That is one fat rainbow!! Did you check what was in its belly? Cool ice pics also.


----------



## orvis1 (Sep 7, 2007)

very nice piggie you got there!


----------



## RnF (Sep 25, 2007)

mjschijf said:


> I was just checking out the 2009 proclamation, and they're actually changing the regs. You can keep up to four Rainbows of any size. The 15-22 inch slot will still apply for all other trout species (there are Cutts, Tigers, and a few Browns in Panguitch as well). I'm not too stoked about the change being a catch and release guy, but I'm sure the DWR knows what they are doing. Hopefully the average size of the fish won't decrease. Who knows, maybe thinning some of them out will make the remaining ones grow bigger and fatter because they won't have as many fish to compete with for food. I guess we'll find out soon enough. :|


Yeah, they did change it.

You can read about it here. Some short sightedness going on down there.
http://www.utahonthefly.com/forums/show ... =panguitch


----------



## mjschijf (Oct 1, 2007)

LOAH said:


> Holy crap!
> 
> What a tank! Gorgeous color too. I'd be happy all week with a bow like that.
> 
> ...


The fight was ok, but not what I would expect out of a fish of that size. Maybe it was just too fat to make much of an attempt to get loose. :lol:



metal_fish said:


> What An Amazing Fish, fatter is always better when it comes to fishing!!
> Wonder if it was pregnant?


I wondered the same thing, but Rainbows generally spawn in the springtime. I'm guessing it probably just had a belly full of food.



RnF said:


> mjschijf said:
> 
> 
> > I was just checking out the 2009 proclamation, and they're actually changing the regs. You can keep up to four Rainbows of any size. The 15-22 inch slot will still apply for all other trout species (there are Cutts, Tigers, and a few Browns in Panguitch as well). I'm not too stoked about the change being a catch and release guy, but I'm sure the DWR knows what they are doing. Hopefully the average size of the fish won't decrease. Who knows, maybe thinning some of them out will make the remaining ones grow bigger and fatter because they won't have as many fish to compete with for food. I guess we'll find out soon enough. :|
> ...


Thanks for that link. The more I read about it, the more I feel disappointed that they are doing away with the slot for Rainbows. With a limit of 4 with no size restrictions starting in '09, I have a feeling hundreds of bait huckers are going to flock to Panguitch every weekend to catch their limit of fish. I know I sounded somewhat optomistic about the situation in my previous post, but the more I think about it the more I have a hard time seeing much good that will come out of it. Don't get me wrong, I have no problem with people keeping a couple of fish. However, Panguitch seems like it will be easy pickings for people to catch their limit of good sized fish, spread the word, then come back with a group of friends and relatives the following weekend, catch and keep their limit again, etc., etc., etc. I would be surprised if we didn't see the numbers of good sized fatties decrease in the following years, as long as those regulations are in effect.

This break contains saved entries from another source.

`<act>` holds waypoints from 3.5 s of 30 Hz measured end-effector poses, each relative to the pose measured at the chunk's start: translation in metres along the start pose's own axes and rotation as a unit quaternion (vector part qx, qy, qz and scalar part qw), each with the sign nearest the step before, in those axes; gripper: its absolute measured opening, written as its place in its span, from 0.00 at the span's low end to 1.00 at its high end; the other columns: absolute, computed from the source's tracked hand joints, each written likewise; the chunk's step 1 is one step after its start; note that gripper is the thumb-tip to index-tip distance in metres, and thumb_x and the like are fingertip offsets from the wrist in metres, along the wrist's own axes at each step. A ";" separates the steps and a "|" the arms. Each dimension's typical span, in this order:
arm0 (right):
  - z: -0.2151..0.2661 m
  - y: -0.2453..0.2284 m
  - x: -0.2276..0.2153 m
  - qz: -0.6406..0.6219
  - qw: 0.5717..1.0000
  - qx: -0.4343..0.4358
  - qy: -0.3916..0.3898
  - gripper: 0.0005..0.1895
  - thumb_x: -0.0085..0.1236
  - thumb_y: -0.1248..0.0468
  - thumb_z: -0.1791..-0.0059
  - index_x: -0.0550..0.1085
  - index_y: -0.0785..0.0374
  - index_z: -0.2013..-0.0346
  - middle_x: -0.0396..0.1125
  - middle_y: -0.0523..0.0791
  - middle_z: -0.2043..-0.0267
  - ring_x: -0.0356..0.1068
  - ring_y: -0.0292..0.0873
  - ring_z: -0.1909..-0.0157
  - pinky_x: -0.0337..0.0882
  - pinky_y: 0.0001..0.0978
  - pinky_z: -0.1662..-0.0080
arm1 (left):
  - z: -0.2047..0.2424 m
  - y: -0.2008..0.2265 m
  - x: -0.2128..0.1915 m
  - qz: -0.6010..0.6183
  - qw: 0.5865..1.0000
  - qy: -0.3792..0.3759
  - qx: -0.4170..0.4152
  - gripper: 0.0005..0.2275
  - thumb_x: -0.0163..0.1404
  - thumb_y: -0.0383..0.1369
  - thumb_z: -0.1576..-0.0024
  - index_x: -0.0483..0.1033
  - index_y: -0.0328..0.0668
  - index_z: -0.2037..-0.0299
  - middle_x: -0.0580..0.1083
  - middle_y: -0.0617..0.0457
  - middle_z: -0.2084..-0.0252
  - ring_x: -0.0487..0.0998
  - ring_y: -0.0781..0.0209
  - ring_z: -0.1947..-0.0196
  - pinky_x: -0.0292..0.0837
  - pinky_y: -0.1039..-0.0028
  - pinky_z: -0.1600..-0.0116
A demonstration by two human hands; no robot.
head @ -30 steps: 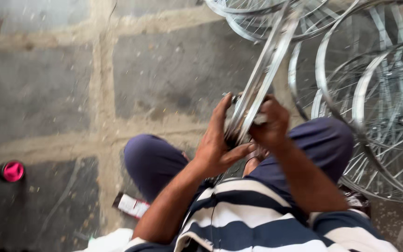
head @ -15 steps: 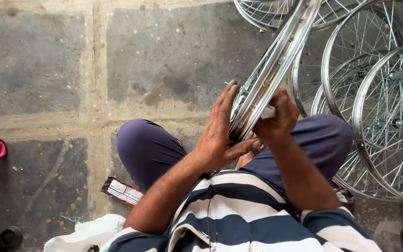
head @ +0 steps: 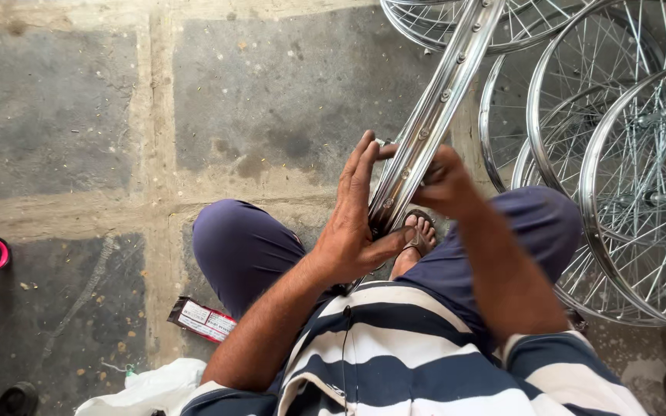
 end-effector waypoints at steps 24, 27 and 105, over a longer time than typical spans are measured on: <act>0.009 -0.007 -0.029 -0.231 0.958 0.153 -0.074 0.22 0.63 0.79 0.49 0.77 0.72 0.39 0.75 0.56 0.44 0.77 0.40 0.53 0.80 0.33 0.50 | 0.004 0.008 0.001 -0.002 1.000 -0.010 -0.029 0.50 0.62 0.37 0.45 0.34 0.39 0.21 0.42 0.29 0.19 0.47 0.31 0.19 0.50 0.46 0.19; 0.010 -0.013 -0.015 -0.023 0.998 -0.007 0.058 0.27 0.68 0.76 0.53 0.74 0.67 0.39 0.71 0.51 0.39 0.72 0.43 0.39 0.76 0.36 0.39 | 0.003 0.009 -0.004 0.014 0.999 0.024 -0.028 0.48 0.64 0.36 0.45 0.38 0.37 0.22 0.47 0.30 0.22 0.51 0.32 0.21 0.52 0.48 0.20; 0.002 -0.092 0.034 0.365 0.921 0.075 0.116 0.16 0.71 0.69 0.55 0.78 0.66 0.53 0.77 0.48 0.58 0.78 0.38 0.58 0.77 0.30 0.57 | -0.017 -0.109 0.069 0.569 0.803 -0.091 -0.153 0.19 0.41 0.40 0.29 0.71 0.34 0.37 0.78 0.51 0.49 0.79 0.68 0.51 0.77 0.75 0.45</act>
Point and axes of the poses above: each hand's wrist, its own z-axis away from the middle knuckle, its own x-axis out of the palm, y = z × x, the point moved 2 cm from there along -z, towards the middle knuckle
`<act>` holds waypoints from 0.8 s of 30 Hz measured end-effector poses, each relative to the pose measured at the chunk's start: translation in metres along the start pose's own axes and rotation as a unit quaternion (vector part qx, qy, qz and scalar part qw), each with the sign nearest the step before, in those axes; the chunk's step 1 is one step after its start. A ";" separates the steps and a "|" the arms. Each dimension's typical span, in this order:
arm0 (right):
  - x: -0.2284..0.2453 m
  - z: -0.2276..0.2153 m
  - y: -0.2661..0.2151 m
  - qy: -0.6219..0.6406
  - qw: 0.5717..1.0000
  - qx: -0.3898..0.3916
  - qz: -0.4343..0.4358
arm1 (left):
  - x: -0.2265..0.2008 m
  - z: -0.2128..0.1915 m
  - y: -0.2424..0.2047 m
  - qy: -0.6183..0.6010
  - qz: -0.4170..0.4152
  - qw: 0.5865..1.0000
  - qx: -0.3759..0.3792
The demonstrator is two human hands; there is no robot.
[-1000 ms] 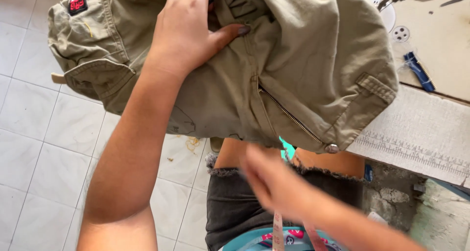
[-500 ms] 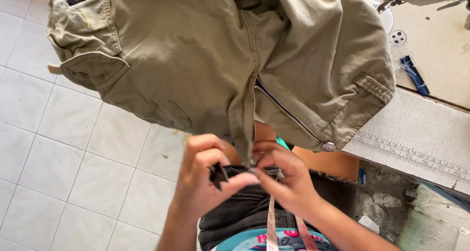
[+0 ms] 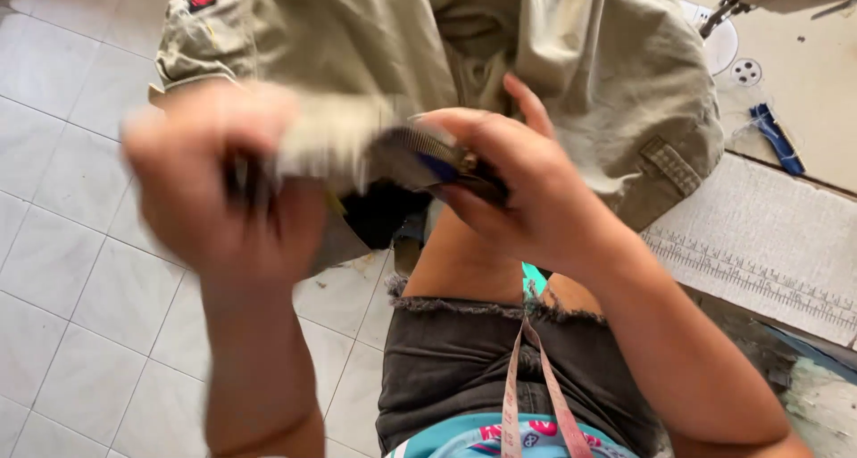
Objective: Trimming loose threads from a pair of cargo pants near the zipper area using thread snips.
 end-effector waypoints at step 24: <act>-0.039 -0.053 -0.049 -0.436 0.883 -0.105 0.142 | -0.027 0.118 0.014 0.008 -0.091 0.988 0.121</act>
Point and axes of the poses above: each hand's wrist, its own y-axis towards the middle knuckle, its own z-axis out of the palm, x = y × z, the point moved 9 cm from there along y, towards the middle knuckle, and after that the axes turned 2 degrees about -x, right-handed, at the moved point
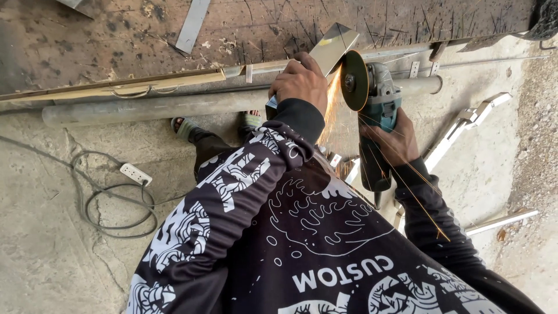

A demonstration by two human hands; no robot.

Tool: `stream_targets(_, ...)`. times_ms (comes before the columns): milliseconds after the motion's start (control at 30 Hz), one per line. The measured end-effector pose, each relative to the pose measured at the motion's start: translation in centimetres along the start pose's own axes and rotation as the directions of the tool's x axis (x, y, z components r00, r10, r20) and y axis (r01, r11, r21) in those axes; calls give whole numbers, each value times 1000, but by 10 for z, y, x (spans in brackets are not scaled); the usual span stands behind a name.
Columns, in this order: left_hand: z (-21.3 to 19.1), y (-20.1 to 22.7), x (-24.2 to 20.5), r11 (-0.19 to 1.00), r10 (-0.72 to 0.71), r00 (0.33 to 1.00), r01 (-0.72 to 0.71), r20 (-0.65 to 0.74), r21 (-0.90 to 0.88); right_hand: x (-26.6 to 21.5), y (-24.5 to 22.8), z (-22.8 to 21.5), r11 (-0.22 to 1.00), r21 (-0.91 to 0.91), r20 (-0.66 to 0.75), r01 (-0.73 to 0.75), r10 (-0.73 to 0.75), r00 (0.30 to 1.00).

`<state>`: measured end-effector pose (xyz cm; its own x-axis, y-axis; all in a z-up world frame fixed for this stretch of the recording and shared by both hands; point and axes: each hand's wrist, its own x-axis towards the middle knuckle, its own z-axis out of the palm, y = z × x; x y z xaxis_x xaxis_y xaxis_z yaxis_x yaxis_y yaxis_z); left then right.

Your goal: The person uses an angle grinder to cut a rectangular metal tube into several shorter pieces. After cutting, the person arranges the cut pieces on the workbench and handles a partially assembled metal frame.

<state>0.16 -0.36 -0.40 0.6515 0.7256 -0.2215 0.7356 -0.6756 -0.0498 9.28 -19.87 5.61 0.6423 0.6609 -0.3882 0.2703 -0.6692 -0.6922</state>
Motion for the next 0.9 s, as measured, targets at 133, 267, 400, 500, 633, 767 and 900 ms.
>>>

Sorry for venting, but it is a little upsetting to me.


----------



## Chaser (Sep 28, 2007)

It would have been interesting to cut that thing open to see what he had been eating. Who knows, maybe he had a week's worth of chubs in there!


----------



## mjschijf (Oct 1, 2007)

Chaser said:


> It would have been interesting to cut that thing open to see what he had been eating. Who knows, maybe he had a week's worth of chubs in there!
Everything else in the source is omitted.